The recent decision of the Court of Appeal in Soteria Insurance Ltd v IBM United Kingdom Ltd [2022] EWCA Civ 440 provides important guidance on the construction of exclusion clauses and demonstrates the costly consequences of failing to expressly include the right heads of loss. Andrew Cullyer, Litigation Executive specialising in construction disputes, explains more about what happened in this case and how to get the contract right.

Case summary

It is difficult to give a better introduction to this case than the one LJ Coulson provided himself:

The primary issue in this case concerns the proper construction of an exclusion clause. Whilst that may sound a little unexciting, the parties are agreed that at least £80 million turns on the construction of that one clause of the contract.

The underlying litigation concerned an IT system to be provided by … ("IBM") to … ("CISGIL") which was very late and, ultimately, not delivered at all. …”

The relevant clause of the contract in question stated:

"Subject to clause 23.2 and 23.4, neither party shall be liable to the other or any third party for any Losses arising under and/or in connection with this Agreement (whether in contract, tort (including negligence), breach of statutory or otherwise) which are indirect or consequential Losses, or for loss of profit, revenue, savings (including anticipated savings), data (save as set out in clause 24.4(d)), goodwill , reputation (in all cases whether direct or indirect) even if such Losses were foreseeable and notwithstanding that a party had been advised of the possibility that such Losses were in the contemplation of the other party or any third party"

Upon first look, this exclusion clause may seem very comprehensive and would appear to cover every possible sort of loss that could arise, providing that loss was not directly caused by IBM. However, CISGIL was claiming a significant sum for “wasted expenditure,” which was money spent by CISGIL on the premise that IBM would install a functioning IT system, which IBM did not do.

The question for the Court of Appeal was whether the loss of wasted expenditure was included within this clause?

In the first instance, the High Court had concluded that it was excluded within the clause and therefore, CISGIL’s claim for wasted expenditure failed, as essentially the High Court concluded it was exactly the same sort of loss as those anticipated by the exclusion clause.

The Court of Appeal emphasised, with reference to a previous case, that clear express words are needed to show that the specific right to damages has been excluded and the more significant the right, the clearer the language will need to be.

The Court also considered the two principle approaches to claiming damages. Normally in contract law, the primary entitlement is to damages that would put you in the position you would have been in had the breach of contract not occurred. However, the Court also recognises damages, in the alternative, to compensate the claimant for money spent in reliance on a contractual benefit being provided, which is wasted because the contractual benefit never materialises. This is called wasted expenditure.

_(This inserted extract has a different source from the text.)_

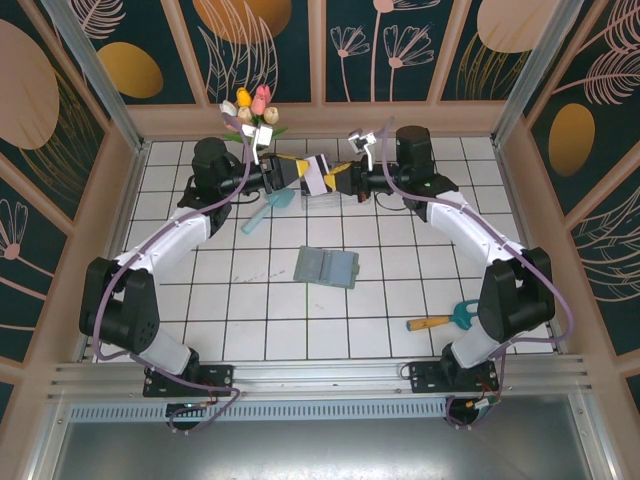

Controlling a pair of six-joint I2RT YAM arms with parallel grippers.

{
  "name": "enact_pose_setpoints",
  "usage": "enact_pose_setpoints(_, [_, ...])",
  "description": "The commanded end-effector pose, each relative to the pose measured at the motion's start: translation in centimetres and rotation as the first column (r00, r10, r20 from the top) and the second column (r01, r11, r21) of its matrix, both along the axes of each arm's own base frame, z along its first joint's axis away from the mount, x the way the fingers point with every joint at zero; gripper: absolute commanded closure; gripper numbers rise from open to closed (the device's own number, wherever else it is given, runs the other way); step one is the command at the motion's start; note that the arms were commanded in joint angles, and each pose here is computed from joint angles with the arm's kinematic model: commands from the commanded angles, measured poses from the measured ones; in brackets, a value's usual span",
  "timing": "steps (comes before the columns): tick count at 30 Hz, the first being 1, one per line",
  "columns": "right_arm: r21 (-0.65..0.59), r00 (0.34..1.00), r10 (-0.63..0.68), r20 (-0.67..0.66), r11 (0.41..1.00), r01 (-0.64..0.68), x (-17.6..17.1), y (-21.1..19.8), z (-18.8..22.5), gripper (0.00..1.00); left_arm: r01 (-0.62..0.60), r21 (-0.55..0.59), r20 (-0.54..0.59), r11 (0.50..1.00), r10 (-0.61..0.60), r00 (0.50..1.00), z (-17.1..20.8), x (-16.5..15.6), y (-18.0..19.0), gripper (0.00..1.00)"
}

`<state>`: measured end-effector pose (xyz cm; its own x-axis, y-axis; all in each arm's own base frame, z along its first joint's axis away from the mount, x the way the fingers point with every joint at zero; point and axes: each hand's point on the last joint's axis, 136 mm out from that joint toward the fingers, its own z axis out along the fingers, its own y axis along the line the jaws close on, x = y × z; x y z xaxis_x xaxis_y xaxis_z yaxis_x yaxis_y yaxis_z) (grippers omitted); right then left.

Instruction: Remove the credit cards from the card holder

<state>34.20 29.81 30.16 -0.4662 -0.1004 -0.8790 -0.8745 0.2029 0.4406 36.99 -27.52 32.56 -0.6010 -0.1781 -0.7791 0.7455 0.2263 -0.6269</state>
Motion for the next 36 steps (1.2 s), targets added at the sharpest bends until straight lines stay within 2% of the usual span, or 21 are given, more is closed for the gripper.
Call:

In its analysis and judgment, the Court therefore reversed the High Court’s decision, in summary, for the following 5 reasons:

  • The clause did not expressly say, nor could be construed to mean or include, “wasted expenditure.”
  • Exclusion clauses are to be read strictly and express words are required to cover the type of loss claimed to be excluded and they were not present here.
  • Wasted expenditure is a fundamentally different type of loss to “loss of profit, revenue, savings,” It could have been expressly excluded and there are examples of it being so excluded. This was specifically the case because wasted expenditure does not require any degree of estimation to ascertain the loss, unlike a loss of profit claim for example.
  • That the clause did not exclude all damages for loss of bargain and could not be construed as so doing.
  • Wasted expenditure could not be included within the idea of profits just because there was presumption that some wasted expenditure would be recouped where profits are made.

These may read like five different ways of essentially saying the same thing, however they are not. What they do is show that the court will not readily enforce total exclusions of liability, that exclusions in your contract must be absolutely clear, and such exclusions should be carefully limited so as not to exclude the total loss of bargain.

It therefore followed that there was no exclusion of these losses, which were subject to a partial contractual cap and limited therefore to circa £80 million.

There are two points to take away from this:

  1. Avoid breaking the contract in the first place; and
  2. If you are going to rely on an exclusion clause, make sure it covers the loss claimed.

 To have your questions answered on your construction project or if you wish to bring a claim against a party involved in your construction project, you can contact Andrew Cullyer today on 023 8071 7482 or email andrewcullyer@warnergoodman.co.uk.

For general Litigation or Dispute Resolution enquiries, contact Eleanor Brander on 023 8071 7429 or email EleanorBrander@warnergoodman.co.uk.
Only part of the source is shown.